Is Social Media Helping Or Hurting?

I’m not going to get into who I thought won or lost but it was intriguing to watch the various justifications used to build a case for each candidates performance or lack of it. “Why didn’t they bring this up?” “Why didn’t they bring that up?” Many posters were on the verge of total meltdown because their guy kept his best arrows in the quiver and didn’t deliver the knockout blow.

One commentator blamed Twitter for creating a feeding frenzy for favorite one liners by one candidate over the other. One blamed his candidates perceived poor performance on the altitude in Denver. I speak all over the country and I’m pretty sure that the altitude at the site of the speech has never affected me. It is gratifying to know, that in the future, I can blame my perceived poor performance on the location.

Does It Really Matter Who Won The Debate?

If American’s have one glaring weakness it has to be our competitive nature. Winners and losers are almost a way of life. From Tiddlywinks to professional sports, American’s love a winner. Usually there is a score at the end of the game that gives us that clear distinction of who was victorious. In debates however, the scoring is a little more ambiguous.

In the academic community there are clear rules in debates. Judges score on delivery, presentation, organization, and creativity to name just a few. Maybe that’s what’s needed in political debates. Two or three librarian types, just off camera, to pass in scores like judges at boxing matches. Then the crowd can rise to their feet as the scores are announced. “Judge Hester Prynne scores it 108 for candidate one….”
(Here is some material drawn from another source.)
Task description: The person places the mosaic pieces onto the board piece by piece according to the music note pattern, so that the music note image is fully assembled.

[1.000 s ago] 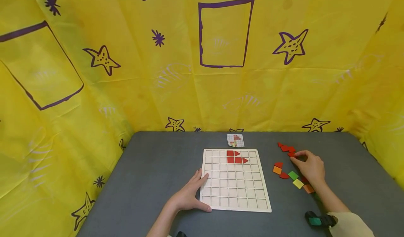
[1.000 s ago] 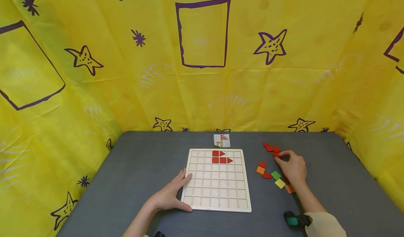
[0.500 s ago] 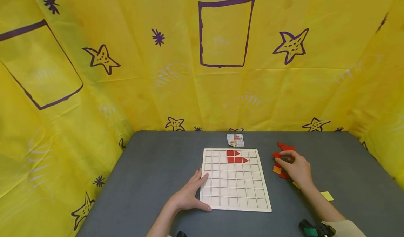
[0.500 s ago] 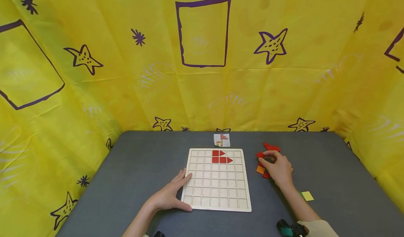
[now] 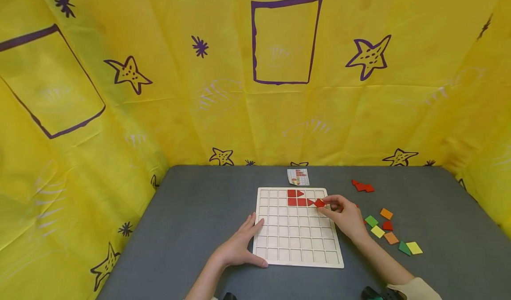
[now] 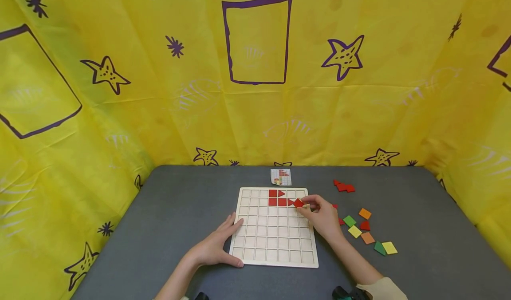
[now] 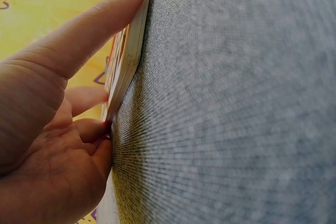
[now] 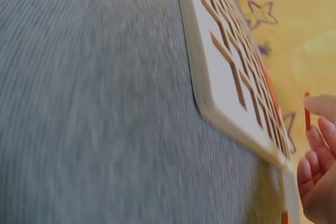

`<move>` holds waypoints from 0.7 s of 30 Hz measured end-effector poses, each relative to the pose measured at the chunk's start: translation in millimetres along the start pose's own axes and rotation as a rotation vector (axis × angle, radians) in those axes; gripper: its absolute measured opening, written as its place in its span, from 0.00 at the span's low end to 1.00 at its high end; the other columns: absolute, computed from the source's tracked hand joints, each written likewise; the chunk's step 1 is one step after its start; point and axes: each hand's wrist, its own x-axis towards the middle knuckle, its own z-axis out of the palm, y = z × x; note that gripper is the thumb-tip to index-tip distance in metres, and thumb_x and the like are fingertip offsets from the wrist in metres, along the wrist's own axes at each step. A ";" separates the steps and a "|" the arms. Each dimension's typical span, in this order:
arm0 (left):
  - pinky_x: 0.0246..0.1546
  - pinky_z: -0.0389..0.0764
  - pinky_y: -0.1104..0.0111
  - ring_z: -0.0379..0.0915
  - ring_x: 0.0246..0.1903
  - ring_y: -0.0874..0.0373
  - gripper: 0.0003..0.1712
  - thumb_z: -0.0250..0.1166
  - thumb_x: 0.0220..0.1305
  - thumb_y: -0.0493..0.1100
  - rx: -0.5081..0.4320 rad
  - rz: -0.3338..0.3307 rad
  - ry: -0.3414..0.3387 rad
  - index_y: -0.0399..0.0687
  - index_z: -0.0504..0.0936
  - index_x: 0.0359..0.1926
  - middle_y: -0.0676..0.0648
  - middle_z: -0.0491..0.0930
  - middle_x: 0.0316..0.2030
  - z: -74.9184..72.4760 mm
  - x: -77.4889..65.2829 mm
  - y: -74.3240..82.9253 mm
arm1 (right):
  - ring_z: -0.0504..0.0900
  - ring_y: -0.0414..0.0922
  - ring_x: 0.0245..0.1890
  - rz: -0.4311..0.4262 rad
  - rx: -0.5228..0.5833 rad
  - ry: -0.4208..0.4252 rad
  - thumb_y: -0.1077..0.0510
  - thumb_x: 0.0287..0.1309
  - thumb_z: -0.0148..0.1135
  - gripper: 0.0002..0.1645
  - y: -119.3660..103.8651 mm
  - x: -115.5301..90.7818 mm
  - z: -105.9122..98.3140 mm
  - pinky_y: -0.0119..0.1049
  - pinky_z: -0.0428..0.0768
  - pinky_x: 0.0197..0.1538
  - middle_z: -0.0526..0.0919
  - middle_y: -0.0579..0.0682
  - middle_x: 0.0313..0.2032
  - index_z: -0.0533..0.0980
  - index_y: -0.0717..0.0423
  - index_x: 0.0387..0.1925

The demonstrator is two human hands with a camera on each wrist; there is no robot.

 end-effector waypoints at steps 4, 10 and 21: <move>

In the case of political debates, with points and positions directed at an emotionally charged audience, all that counts is, “How you made them feel.”

Decided or Undecided

Every election year the talking heads tell us about the mysterious segment of voters, undecided about which candidate they’ll vote for. I’m not sure I buy into that. Have you heard the following at any time in the past few months? “I am so sick of hearing about this election?” “I hate the negative ads.” “Do they have to be on every station all day long?”
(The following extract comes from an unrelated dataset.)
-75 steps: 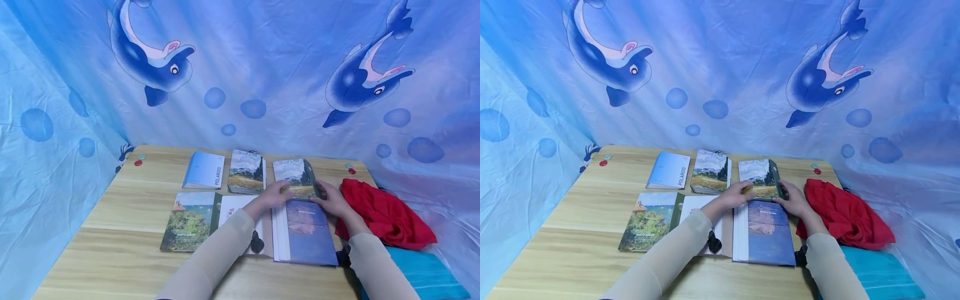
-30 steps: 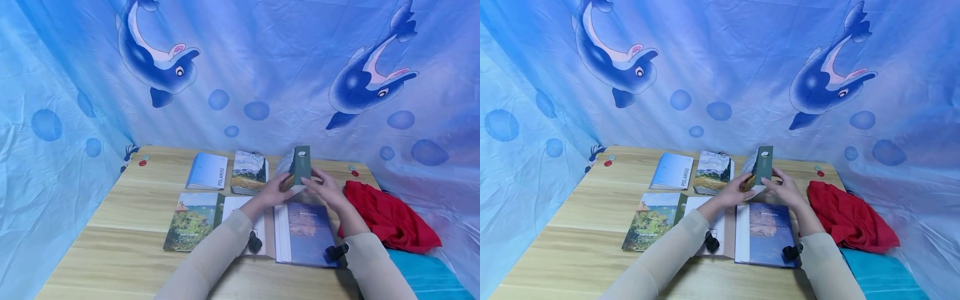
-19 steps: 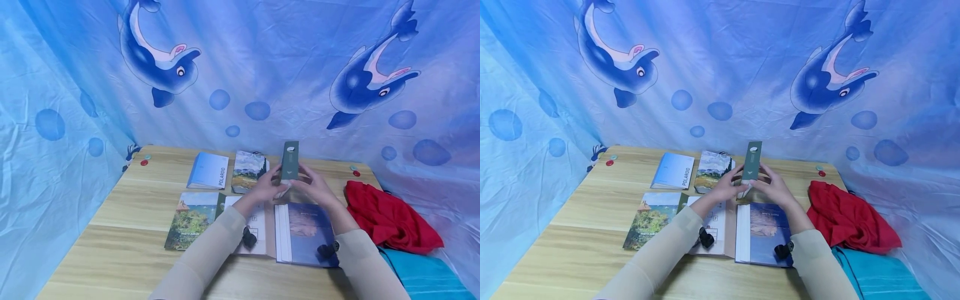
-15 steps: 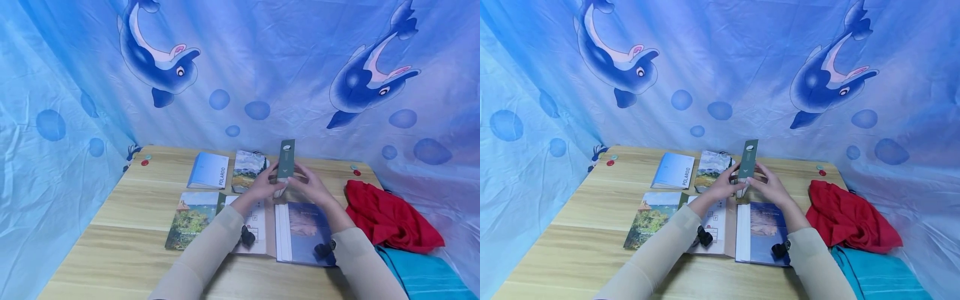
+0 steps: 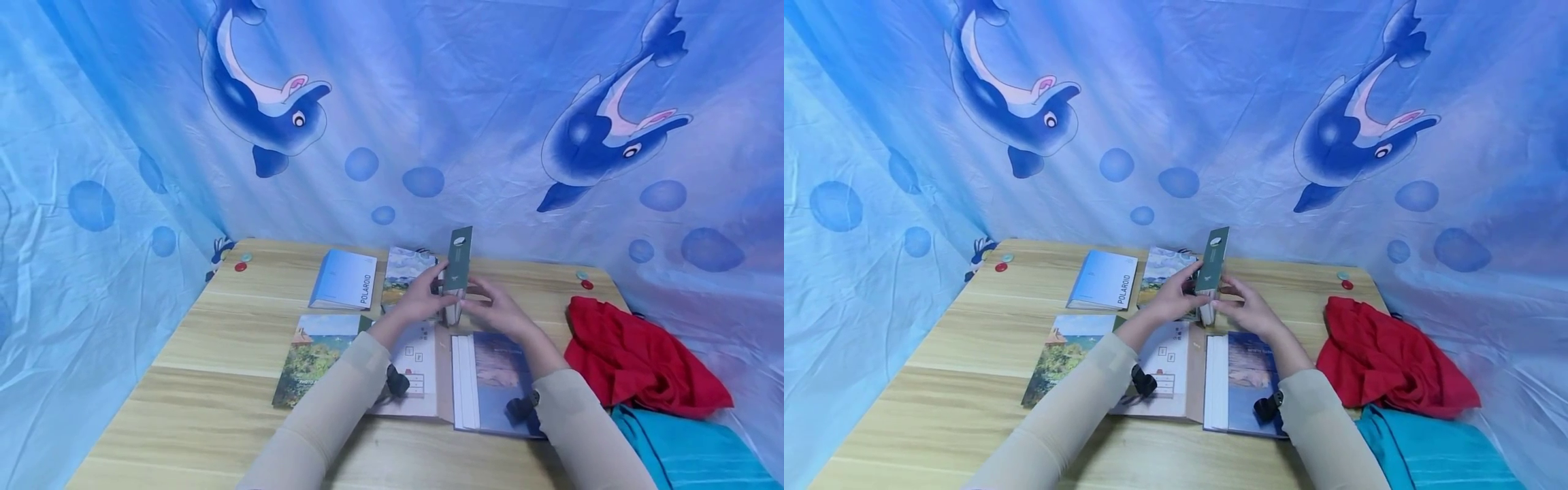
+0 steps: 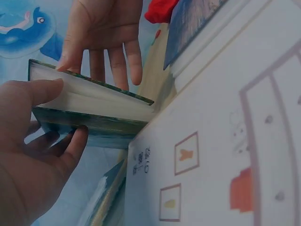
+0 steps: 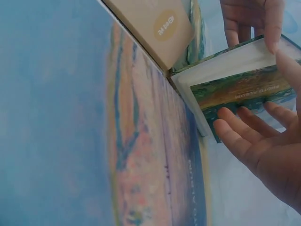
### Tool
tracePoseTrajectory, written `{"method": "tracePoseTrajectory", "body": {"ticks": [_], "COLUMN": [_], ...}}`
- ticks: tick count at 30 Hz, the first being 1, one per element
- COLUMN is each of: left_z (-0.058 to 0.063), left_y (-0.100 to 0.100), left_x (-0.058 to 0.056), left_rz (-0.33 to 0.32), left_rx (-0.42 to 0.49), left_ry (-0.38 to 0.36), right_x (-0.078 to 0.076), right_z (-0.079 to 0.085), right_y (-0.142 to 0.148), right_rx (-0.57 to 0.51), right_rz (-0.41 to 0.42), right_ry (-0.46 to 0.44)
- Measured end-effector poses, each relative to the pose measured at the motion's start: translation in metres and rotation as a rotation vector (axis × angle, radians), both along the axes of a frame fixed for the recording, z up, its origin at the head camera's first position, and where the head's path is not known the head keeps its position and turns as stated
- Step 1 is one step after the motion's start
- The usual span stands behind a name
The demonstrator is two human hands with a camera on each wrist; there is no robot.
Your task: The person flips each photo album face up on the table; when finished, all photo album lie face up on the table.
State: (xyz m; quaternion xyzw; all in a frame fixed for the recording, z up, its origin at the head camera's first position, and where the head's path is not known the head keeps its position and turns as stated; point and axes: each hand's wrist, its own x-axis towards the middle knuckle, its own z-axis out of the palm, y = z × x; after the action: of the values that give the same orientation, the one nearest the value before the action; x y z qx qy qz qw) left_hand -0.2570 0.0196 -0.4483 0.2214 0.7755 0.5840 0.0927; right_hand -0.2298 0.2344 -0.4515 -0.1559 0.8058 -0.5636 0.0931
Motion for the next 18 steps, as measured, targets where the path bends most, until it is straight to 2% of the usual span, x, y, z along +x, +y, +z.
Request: {"method": "tracePoseTrajectory", "body": {"ticks": [5, 10, 12, 16, 18], "left_z": [-0.007, -0.012, -0.011, -0.005, -0.003], "left_y": [-0.002, -0.006, -0.007, -0.014, -0.018], "left_x": [0.000, 0.001, 0.001, 0.000, -0.001], "left_rz": [-0.022, -0.046, -0.031, 0.029, 0.038], "left_rx": [-0.027, -0.026, -0.040, -0.126, -0.156], "left_ry": [-0.025, -0.039, -0.013, 0.094, 0.132], "right_x": [-0.002, -0.004, -0.004, -0.005, -0.006], "right_z": [-0.005, -0.006, -0.005, -0.005, -0.006], "right_y": [0.002, 0.003, 0.002, 0.000, -0.001], "right_rx": [0.076, 0.129, 0.138, 0.150, 0.142], "right_rz": [-0.015, -0.007, -0.003, 0.012, 0.020], "right_ry": [-0.031, -0.021, -0.018, -0.004, -0.004]}}
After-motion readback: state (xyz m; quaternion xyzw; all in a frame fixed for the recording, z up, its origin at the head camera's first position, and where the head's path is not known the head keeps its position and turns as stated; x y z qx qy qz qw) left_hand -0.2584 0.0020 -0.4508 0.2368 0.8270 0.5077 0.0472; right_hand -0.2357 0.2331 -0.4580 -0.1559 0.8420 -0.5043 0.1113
Whether these voters are informed or not is another question, however, they definitely know there is an election coming and most will have formed an opinion long before Election Day. In my opinion, most of the money spent trying to capture those elusive, imaginary “fence sitters” is wasted.

Some Final Thoughts

There is no question that the United States has a very entertaining political process. Besides being the envy of the world, for our freedoms and lifestyles, we are great worldwide entertainment for about ten months every four years. So try not to freak if your guy comes up short either in the debates or the election. Look at it like a movie, it was fun for a time, and when does the next one start? The next presidential campaign is scheduled to kickoff on November 7, 2012. Got your checkbook handy? In four short years, we’ll do it all over again.